Party System (organisation of politics)

Level:
AS, A-Level
Board:
AQA, Edexcel, OCR, IB

Last updated 22 Mar 2021

This definition of party system refers to the political party system – an essential part of the working of the British constitution, which depends on the existence of organised political parties, presenting policies to the electorate. Although parties are not registered in law, most candidates in elections belong to one of the main parties, which in the UK includes the Conservative, Labour, Liberal Democrats, UKIP, SNP, Plaid Cymru, Democratic Unionist Party and the Green Party.

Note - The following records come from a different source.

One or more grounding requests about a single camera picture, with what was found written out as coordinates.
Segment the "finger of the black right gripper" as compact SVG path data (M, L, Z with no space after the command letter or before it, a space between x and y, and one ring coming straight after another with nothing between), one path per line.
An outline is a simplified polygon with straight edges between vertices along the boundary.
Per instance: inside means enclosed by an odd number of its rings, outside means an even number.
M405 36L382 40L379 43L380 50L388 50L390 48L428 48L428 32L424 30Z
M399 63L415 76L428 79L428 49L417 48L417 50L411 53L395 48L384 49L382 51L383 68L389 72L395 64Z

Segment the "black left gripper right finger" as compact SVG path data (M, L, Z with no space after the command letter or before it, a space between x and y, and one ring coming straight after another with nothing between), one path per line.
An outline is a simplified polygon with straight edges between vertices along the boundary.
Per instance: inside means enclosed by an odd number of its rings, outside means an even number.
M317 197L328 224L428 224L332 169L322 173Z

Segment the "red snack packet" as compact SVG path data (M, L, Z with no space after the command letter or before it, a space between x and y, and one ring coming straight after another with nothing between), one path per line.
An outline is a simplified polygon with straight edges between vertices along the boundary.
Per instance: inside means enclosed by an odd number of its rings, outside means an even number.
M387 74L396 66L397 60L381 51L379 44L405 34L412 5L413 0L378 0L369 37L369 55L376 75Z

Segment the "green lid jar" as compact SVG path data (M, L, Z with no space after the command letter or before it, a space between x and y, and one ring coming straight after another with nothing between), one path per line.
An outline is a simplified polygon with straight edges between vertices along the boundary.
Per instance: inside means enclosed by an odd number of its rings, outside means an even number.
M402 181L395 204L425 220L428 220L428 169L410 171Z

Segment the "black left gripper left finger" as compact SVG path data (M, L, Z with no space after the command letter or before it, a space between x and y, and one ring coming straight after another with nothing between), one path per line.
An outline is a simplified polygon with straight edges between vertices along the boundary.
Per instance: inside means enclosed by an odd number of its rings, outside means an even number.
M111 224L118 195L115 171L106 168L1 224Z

The way the political party system works is that the party that wins most seats at a general election, or which has the support of a majority of MPs usually forms the Government, with 100 of its members in the House of Commons and House of Lords receiving ministerial appointments. The largest minority party becomes the official Opposition with its own leader and a ‘shadow’ cabinet.

In Parliament the Government and Opposition sit on either side of the Commons chamber (which is why we are said to have an ‘adversarial’ party system. The leaders sit on the front benches with their supporters sitting on the backbenches behind them. This is similar in the House of Lords, although some Lords don’t have a political party association so sits on the ‘cross benches’.

The general aim of the party system in Parliament is for the Opposition to constructively criticise policy formulation (with questions from thefloor of both houses and in committees), oppose the government on proposals it considers objectionable (seeking to amend them or vote them down) and to formulate their own policies to try to win at the next General election.